When they finally let me go I phoned Melanie to tell her I’d be a little late, but she was okay about it, told me she was reading a medical journal over a G&T at the restaurant. She asked me if I was all right, and I said sure, even though I knew the tightness in my voice must be giving me away. I liked that she was waiting for me, trusted that I was going to show up, but a part of me wished that she had thrown a strop and gone home, vowing never to grant me a second of her non-professional time again. Things were going very bad, very fast and I was scared that I was bringing too much naughty into her life. I was glad of Mawker’s new tail, who was even more cack-handed than the previous one, so I went out of my way to make sure he didn’t let me give him the slip on the way back to W9.
* * *
At the restaurant I immediately told Melanie what had happened, and that I couldn’t stay at her place any more if I was to feel secure in the knowledge that she would be safe. She was a little shell-shocked by my news, which I had expected, but I wasn’t expecting her to say that it was all right, she’d be all right, it was okay for me to stay.
‘I can’t… I won’t have what happened at my flat happening at your place,’ I said.
‘How can it?’ she said. ‘It’s Maida Vale. Where newspapers are ironed and underwear changed twice a day. People go out for weekend breakfasts in a
suit
.’
I told her I had to leave London anyway for a few days, that it would be for the best if I took a little heat away from her front door. Until everything was sorted out.
‘By that you mean until you’re dead?’
‘Anything but that would mean sorted out, in my book,’ I said.
‘But it’s a possibility.’
‘It was damned near a fact earlier today,’ I said, knocking back half a glass of chilled Chardonnay and wishing I’d ordered something stronger.
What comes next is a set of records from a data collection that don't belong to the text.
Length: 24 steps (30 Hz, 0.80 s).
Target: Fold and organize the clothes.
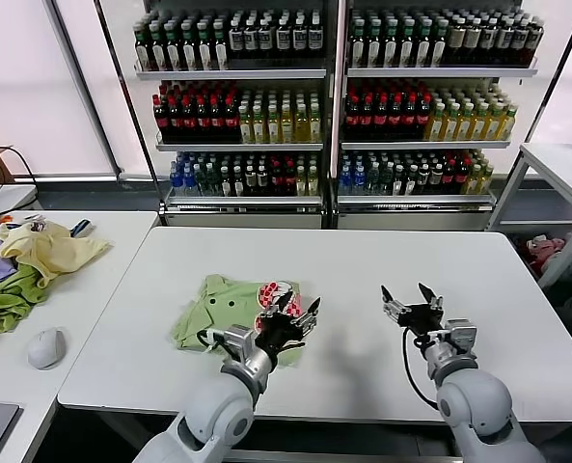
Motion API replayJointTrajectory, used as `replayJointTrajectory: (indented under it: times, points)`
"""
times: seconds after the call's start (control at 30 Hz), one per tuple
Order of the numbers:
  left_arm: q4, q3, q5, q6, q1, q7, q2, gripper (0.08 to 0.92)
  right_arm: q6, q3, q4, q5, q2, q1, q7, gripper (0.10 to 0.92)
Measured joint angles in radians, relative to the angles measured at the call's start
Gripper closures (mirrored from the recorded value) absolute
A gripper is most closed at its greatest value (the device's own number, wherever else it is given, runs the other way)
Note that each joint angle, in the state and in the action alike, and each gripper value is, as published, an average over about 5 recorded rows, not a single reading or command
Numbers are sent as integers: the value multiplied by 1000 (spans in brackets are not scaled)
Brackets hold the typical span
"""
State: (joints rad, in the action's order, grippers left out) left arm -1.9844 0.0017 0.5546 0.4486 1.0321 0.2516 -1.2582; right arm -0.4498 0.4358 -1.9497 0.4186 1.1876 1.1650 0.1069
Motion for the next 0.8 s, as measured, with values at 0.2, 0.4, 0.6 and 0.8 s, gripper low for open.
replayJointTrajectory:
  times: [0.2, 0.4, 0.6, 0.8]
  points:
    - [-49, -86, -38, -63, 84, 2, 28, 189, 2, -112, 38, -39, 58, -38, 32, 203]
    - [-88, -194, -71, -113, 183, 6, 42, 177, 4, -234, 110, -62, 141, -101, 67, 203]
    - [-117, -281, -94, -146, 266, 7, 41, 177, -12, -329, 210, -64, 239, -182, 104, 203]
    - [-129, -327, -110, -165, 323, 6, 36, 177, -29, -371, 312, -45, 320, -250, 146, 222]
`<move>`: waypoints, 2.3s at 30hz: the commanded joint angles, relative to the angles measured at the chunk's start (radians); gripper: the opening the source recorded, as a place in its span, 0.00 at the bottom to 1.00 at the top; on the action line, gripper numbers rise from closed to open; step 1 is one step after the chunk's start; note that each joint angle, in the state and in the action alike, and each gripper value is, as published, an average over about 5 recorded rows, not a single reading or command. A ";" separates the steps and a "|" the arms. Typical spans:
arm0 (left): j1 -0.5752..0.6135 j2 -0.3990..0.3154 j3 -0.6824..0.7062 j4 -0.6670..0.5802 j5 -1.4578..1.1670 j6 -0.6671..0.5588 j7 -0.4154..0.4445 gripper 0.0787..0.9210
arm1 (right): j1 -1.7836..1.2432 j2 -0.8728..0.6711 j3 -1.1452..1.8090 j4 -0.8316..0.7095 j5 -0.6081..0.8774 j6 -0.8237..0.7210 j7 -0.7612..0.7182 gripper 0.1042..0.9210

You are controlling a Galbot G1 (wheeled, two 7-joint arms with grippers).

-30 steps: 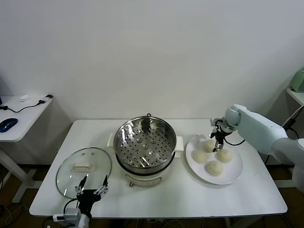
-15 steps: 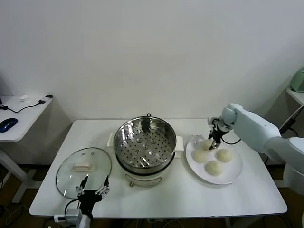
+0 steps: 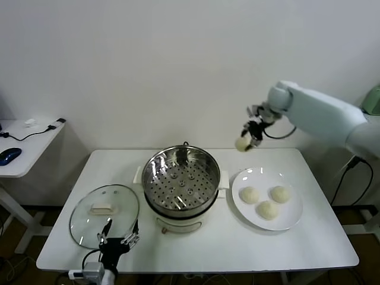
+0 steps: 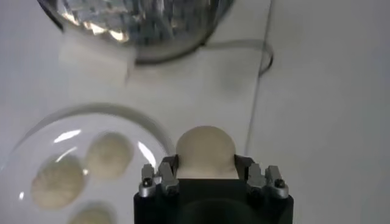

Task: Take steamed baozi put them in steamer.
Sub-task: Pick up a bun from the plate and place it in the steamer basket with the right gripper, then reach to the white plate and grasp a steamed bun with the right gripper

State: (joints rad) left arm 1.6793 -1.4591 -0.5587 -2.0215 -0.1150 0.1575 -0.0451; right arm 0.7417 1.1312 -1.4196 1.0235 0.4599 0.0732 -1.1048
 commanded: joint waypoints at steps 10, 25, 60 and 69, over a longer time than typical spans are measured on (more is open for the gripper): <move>0.012 0.004 -0.006 -0.006 -0.004 -0.009 -0.002 0.88 | -0.092 0.262 -0.032 0.015 -0.356 0.583 0.018 0.64; 0.014 0.008 -0.004 0.001 -0.004 -0.009 -0.004 0.88 | -0.286 0.345 0.119 -0.273 -0.624 0.682 0.076 0.64; 0.022 0.012 -0.004 -0.038 -0.033 0.003 -0.004 0.88 | 0.274 -0.222 -0.476 0.190 0.187 0.018 0.027 0.88; 0.018 0.008 -0.003 -0.037 -0.033 0.002 -0.004 0.88 | 0.103 -0.366 -0.490 0.377 0.257 -0.355 0.245 0.88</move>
State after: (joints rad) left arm 1.6968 -1.4505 -0.5627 -2.0580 -0.1467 0.1592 -0.0498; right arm 0.8651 0.9791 -1.7838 1.1823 0.5634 0.1113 -1.0128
‘Where are you going?’ she asked. The question was intoned neutrally, but there was the slightest tilting of her eyebrows. Our relationship had shifted. There was a degree of concern trying to melt away the ice at her edges, and it touched me. Except I wish it had happened at any other point but now. I’d never been brilliant when it came to…
‘Where will you stay in Liverpool?’
…timing.
‘That part of the world, the north-west, it’s my old stamping ground,’ I said. ‘I’ve got plenty of contacts up there I can depend on.’
‘Old girlfriends, you mean?’
‘Not necessarily. There are some, but they’d sooner fry my arse off with a bit of garlic than give me a sofa for the night.’
‘Popular with the ladies, were you?’
‘Notorious, more like,’ I said, and tried to divert the evening in other directions because faces were trying to push through. There’d be time enough for memories once I stepped off the train, but not now. Not with this woman.
We finished our drinks and pushed our empty plates away. I paid the bill, and felt guilty when I wished that she’d offered to deal with it. I needed to get hold of some cash from somewhere soon – my stash at Keepsies wasn’t going to last for ever – or I was going to find myself visited by some real hard men, bailiffs bigger than Errol, with sledgehammer fists and back-brain sensitivities.
It was unseasonably mild as we walked the pleasant streets back to her flat. At the corner to her road, I stopped her and said goodbye.